* **BRIEF**: Set the listing down exactly; no pictures.

* **GIVEN MATERIAL**:
★ ★ ★ ★ ★ ★ ★

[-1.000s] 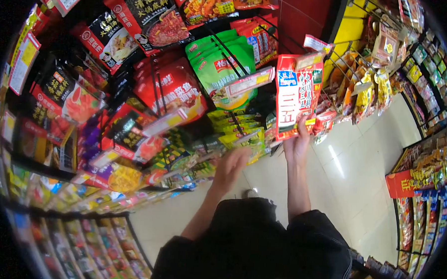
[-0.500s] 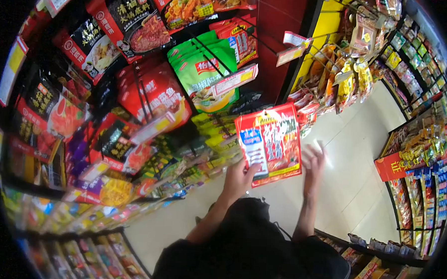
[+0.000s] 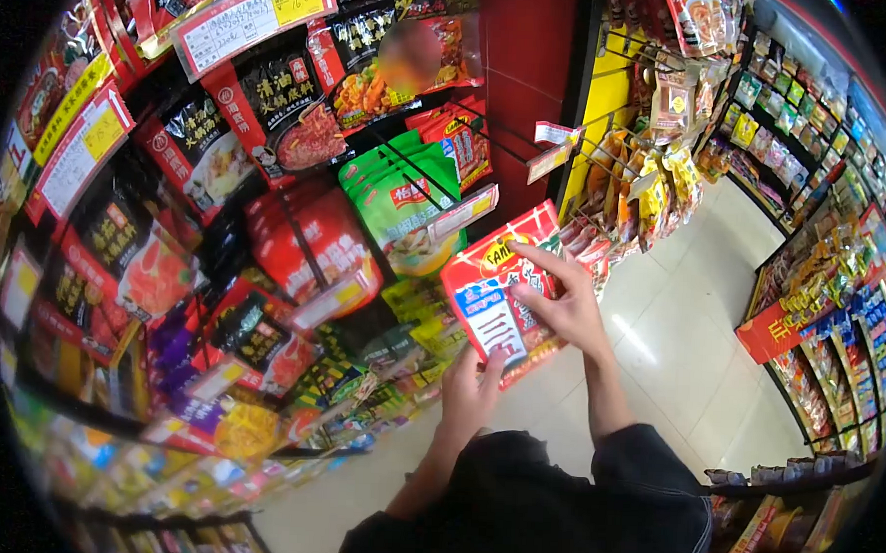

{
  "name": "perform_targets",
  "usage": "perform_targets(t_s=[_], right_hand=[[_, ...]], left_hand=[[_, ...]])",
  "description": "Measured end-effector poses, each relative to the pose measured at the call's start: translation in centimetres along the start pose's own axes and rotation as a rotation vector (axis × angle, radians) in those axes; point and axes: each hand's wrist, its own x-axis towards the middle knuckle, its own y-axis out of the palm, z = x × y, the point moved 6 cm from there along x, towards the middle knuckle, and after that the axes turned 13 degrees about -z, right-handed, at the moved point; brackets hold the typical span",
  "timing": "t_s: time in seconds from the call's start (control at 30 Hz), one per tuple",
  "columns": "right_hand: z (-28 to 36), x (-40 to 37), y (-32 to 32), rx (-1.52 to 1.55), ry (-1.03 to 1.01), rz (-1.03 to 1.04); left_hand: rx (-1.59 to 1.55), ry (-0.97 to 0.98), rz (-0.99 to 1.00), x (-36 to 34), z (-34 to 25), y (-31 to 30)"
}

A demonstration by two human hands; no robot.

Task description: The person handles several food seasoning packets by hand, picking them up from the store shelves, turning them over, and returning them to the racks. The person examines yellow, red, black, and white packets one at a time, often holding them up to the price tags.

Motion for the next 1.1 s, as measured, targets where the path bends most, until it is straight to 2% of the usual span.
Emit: perform_targets(t_s=[0.07,0.13,0.2,0.4,0.47,0.57,0.67,0.97,1.1], right_hand=[[0.8,2.4,-1.2,-0.154,-0.131,0.011],[0.6,7.0,-3.2,-0.061,-0.147,-0.185],[3.1,12.5,-3.7,0.116,-0.294,-0.247],[2.4,22.2,-2.8,0.232,-0.38,-0.22],[2.0,23.5,-3.0,0.162,-0.391,-0.244],[2.0,24.9,-3.0,0.266,-0.431,-0.279],[2.3,26.0,-2.8,0.243,-0.47,-0.325],[1.4,29.0,-1.9,0.263,-0.393,-0.258],[1.1,28.8,-1.9,0.272,-0.379,-0.236]], left_hand=[[-0.02,0.057,0.032,-0.2,-0.1,-0.6],[-0.088,0.066,0.043,-0.8,0.0,-1.0],[-0.03,0.002,0.12,-1.9,1.2,-1.1],[0.058,-0.12,0.262,-3.7,2.7,-0.8],[0.059,-0.101,0.265,-3.8,3.1,-0.8],[0.04,-0.079,0.258,-3.8,3.3,-0.9],[0.019,-0.102,0.25,-3.7,3.5,-0.7],[0.039,-0.112,0.244,-3.2,3.6,-0.5],[0.035,-0.179,0.215,-3.1,4.1,-0.8]])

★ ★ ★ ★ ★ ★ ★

* **TASK ANSWER**:
[-1.000s] 
[-0.500s] 
[+0.000s] 

{
  "name": "perform_targets",
  "usage": "perform_targets(t_s=[_], right_hand=[[_, ...]], left_hand=[[_, ...]])",
  "description": "Measured end-effector poses, each relative to the pose measured at the call's start: translation in centimetres along the start pose's own axes and rotation as a rotation vector (axis × angle, radians) in those axes; point and axes: each hand's wrist, its own x-axis towards the middle knuckle, its own y-axis out of the palm, z = x × y, the point moved 6 cm from there along x, towards the middle knuckle, and after that the axes turned 13 degrees about -z, right-handed, at the moved point; brackets hold the typical span",
  "timing": "t_s: time in seconds from the call's start (control at 30 Hz), one per tuple",
  "columns": "right_hand: z (-28 to 36), x (-40 to 37), y (-32 to 32), rx (-1.52 to 1.55), ry (-1.03 to 1.01), rz (-1.03 to 1.04); left_hand: rx (-1.59 to 1.55), ry (-0.97 to 0.98), rz (-0.99 to 1.00), x (-36 to 34), z (-34 to 25), y (-31 to 30)"
}

A demonstration by two human hands; no robot.

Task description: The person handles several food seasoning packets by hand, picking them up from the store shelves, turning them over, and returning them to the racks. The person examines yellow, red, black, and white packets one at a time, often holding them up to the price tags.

Motion for the next 1.1 s, as measured, targets where the path bends most, until it is straight to 2% of the usual span.
Emit: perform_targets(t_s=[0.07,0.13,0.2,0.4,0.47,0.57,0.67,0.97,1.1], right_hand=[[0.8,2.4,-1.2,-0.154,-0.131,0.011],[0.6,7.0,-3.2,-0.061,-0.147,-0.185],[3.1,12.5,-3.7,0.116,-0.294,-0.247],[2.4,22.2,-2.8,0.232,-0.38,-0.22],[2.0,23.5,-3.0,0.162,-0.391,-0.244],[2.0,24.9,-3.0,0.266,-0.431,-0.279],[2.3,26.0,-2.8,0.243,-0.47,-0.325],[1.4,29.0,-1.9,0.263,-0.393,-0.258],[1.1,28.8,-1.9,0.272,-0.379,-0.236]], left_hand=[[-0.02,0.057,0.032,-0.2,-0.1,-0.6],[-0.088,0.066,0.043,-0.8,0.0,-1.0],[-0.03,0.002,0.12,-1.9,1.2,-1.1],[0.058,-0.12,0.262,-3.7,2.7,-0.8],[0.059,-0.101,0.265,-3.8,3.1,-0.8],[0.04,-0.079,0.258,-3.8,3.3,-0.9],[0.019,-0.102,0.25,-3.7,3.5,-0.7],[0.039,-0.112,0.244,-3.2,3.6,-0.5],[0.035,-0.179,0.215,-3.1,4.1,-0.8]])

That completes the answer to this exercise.